Political Science alumna Sharon Bland ’88 kicked off the program with a keynote about her career path from working in the DC city government to her current work as Chief Equity and Inclusion Officer at Montgomery College in Rockville, MD. During a panel on careers in Politics, Government Relations, Criminal Justice, & Public Service, students heard from alumni in careers ranging from federal agencies, to the DC police force, to Amazon.com.
“If you’re involved with something you’re passionate about, if you work really hard, you’re going to succeed,” said Chuck Kosak, Economics ’88, now Deputy Assistant Secretary of Defense for Defense Continuity and Mission Assurance at the U.S. Department of Defense.
A second panel brought together prominent alumni and professionals in communications, journalism, and media. Ranging from organizations like prominent LA radio station KCRW to the Bill & Melinda Gates Foundation.
"What I found from UMass is that you guys are all fighters."
-Mark Preston '94, CNN's Executive Director of Political Programming
“I’m so grateful to UMass for giving me a solid foundation, between helping me get an internship at Channel 5 in Boston, writing for the Collegian, and all the professors who were mentors from Howard Ziff and Ralph Whitehead to my colleagues and friends who I’m still in touch with now, decades later,” noted Heidi Berenson, Journalism ’79, and President of Berenson Communications.

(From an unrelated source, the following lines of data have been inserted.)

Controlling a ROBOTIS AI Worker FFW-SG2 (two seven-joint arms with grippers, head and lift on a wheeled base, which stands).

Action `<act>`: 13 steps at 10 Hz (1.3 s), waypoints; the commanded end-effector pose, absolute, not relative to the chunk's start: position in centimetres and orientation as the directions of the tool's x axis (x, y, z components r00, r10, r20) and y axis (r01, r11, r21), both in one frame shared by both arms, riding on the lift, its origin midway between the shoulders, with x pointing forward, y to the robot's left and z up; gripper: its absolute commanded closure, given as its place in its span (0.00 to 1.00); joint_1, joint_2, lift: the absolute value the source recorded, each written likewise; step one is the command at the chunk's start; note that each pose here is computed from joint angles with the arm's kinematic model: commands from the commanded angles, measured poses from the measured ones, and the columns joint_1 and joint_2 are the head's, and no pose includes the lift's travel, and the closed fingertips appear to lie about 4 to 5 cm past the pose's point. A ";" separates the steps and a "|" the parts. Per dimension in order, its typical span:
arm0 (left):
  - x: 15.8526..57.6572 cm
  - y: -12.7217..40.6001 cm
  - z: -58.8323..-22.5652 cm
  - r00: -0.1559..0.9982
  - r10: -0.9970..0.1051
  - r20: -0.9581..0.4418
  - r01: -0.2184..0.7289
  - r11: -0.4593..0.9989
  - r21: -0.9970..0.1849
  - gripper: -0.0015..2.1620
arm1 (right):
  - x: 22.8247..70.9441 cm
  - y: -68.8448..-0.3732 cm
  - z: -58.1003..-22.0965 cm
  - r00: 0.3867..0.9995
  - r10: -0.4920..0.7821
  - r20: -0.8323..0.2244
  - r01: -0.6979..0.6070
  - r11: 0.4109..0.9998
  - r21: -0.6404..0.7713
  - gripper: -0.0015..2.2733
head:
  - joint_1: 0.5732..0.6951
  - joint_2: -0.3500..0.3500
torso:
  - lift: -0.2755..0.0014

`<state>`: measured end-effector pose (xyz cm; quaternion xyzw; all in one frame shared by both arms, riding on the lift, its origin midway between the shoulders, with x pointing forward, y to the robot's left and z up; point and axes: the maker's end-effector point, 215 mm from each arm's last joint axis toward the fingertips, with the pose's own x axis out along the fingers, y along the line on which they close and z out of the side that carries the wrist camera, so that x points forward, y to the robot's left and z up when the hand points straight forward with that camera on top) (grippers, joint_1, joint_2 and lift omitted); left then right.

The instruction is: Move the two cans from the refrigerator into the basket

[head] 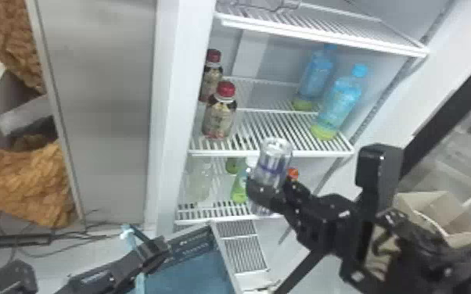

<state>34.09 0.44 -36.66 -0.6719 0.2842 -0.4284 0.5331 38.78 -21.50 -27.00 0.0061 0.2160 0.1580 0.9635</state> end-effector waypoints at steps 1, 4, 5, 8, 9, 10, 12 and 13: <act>34.0 0.4 -36.7 0.472 -0.839 0.272 0.073 -0.270 -0.960 0.55 | 36.4 -19.9 -28.4 0.817 0.343 -0.463 -0.322 0.938 0.128 0.55 | 1.00 0.03 | 0.88; 34.1 0.5 -36.7 0.474 -0.838 0.271 0.074 -0.269 -0.960 0.55 | 32.9 -18.7 -32.7 0.726 0.389 -0.568 -0.319 0.921 0.223 0.55 | 1.00 0.06 | 0.88; 34.1 0.5 -36.7 0.474 -0.838 0.271 0.074 -0.269 -0.960 0.55 | 32.0 -17.6 -33.8 0.689 0.427 -0.586 -0.330 0.904 0.270 0.55 | 1.00 0.06 | 0.88; 33.9 0.3 -36.7 0.469 -0.840 0.272 0.071 -0.271 -0.960 0.55 | 29.8 -13.1 -35.0 0.598 0.547 -0.585 -0.395 0.837 0.379 0.55 | 1.00 0.11 | 0.88; 33.9 0.2 -36.7 0.469 -0.840 0.272 0.072 -0.271 -0.960 0.55 | 29.1 -12.6 -35.8 0.567 0.561 -0.603 -0.397 0.828 0.396 0.55 | 1.00 0.15 | 0.88; 34.0 0.2 -36.6 0.467 -0.841 0.274 0.073 -0.272 -0.960 0.55 | 28.2 -11.6 -36.8 0.524 0.589 -0.615 -0.402 0.808 0.431 0.52 | 1.00 0.16 | 0.88; 34.0 0.2 -36.6 0.466 -0.841 0.275 0.076 -0.272 -0.959 0.55 | 27.7 -10.5 -38.9 0.462 0.620 -0.634 -0.399 0.784 0.476 0.50 | 1.00 0.19 | 0.88; 34.0 0.1 -36.5 0.464 -0.842 0.275 0.075 -0.272 -0.959 0.55 | 27.8 -10.3 -39.5 0.450 0.626 -0.637 -0.397 0.779 0.486 0.50 | 1.00 0.21 | 0.88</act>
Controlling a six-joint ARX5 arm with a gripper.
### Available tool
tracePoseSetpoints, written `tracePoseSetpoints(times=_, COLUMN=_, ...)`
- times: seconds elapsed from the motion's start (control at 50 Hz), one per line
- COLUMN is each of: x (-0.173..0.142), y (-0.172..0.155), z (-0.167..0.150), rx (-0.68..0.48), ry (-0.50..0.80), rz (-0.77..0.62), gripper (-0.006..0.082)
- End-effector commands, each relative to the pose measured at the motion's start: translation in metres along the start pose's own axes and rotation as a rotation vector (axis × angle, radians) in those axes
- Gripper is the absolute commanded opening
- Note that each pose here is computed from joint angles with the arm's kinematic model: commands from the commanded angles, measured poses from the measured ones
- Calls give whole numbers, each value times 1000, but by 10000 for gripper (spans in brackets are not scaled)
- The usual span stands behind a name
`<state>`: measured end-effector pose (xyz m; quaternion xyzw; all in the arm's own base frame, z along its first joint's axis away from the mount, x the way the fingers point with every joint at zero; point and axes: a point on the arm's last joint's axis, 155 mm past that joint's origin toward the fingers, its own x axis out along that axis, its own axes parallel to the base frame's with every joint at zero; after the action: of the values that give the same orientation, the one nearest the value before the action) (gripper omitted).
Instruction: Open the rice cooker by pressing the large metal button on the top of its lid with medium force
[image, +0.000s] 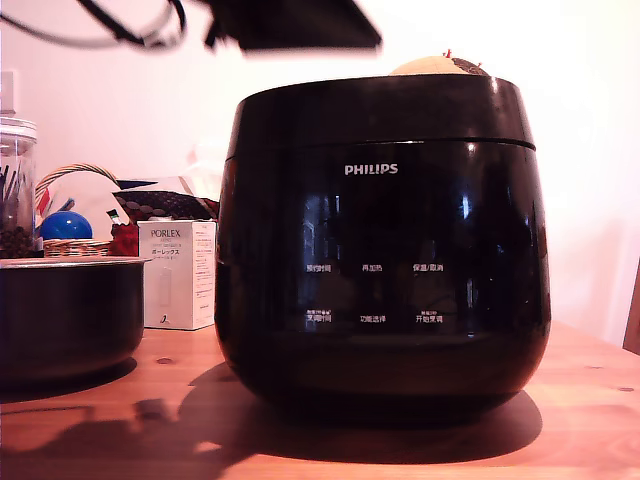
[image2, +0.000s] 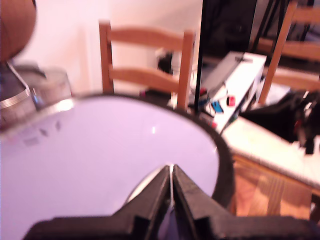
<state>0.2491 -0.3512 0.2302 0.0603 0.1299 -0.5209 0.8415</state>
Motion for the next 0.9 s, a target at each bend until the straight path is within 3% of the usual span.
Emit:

Other programming encompassed an information session with Mark Preston, Journalism & History ’94, and now CNN's Executive Director of Political Programming and Senior Political Analyst.
“The reason I’m talking to you is that the road is not easy…but I will tell you that if I was ever prepared for it—it was because of UMass,” said Preston. “What I found from UMass is that you guys are all fighters. Whether you’re from in-state or out-of-state, you decided to go to this school in a state that has the likes of MIT, and Harvard, and Tufts. But what I always found from UMass kids is that we’re all fighters,” he added.
The College of Social and Behavioral Science will continue its Washington DC programming this summer with SBS in DC, which will connect students to a number of high quality internships in the capitol. To make completing such internships accessible, SBS will cover housing costs at the Washington Intern Student Housing on Capitol Hill and provide funding for other cost of living expenses. Prior to leaving for these internships, the SBS office of Career and Professional development will be providing mandatory trainings to the inaugural cohort of students on topics such as networking, policy and legislative preparation, professional etiquette, and more.
“We believe it’s absolutely critical for young people to get involved – especially now – in politics and policy at all levels,” said SBS Dean John Hird when speaking about the College’s DC initiatives.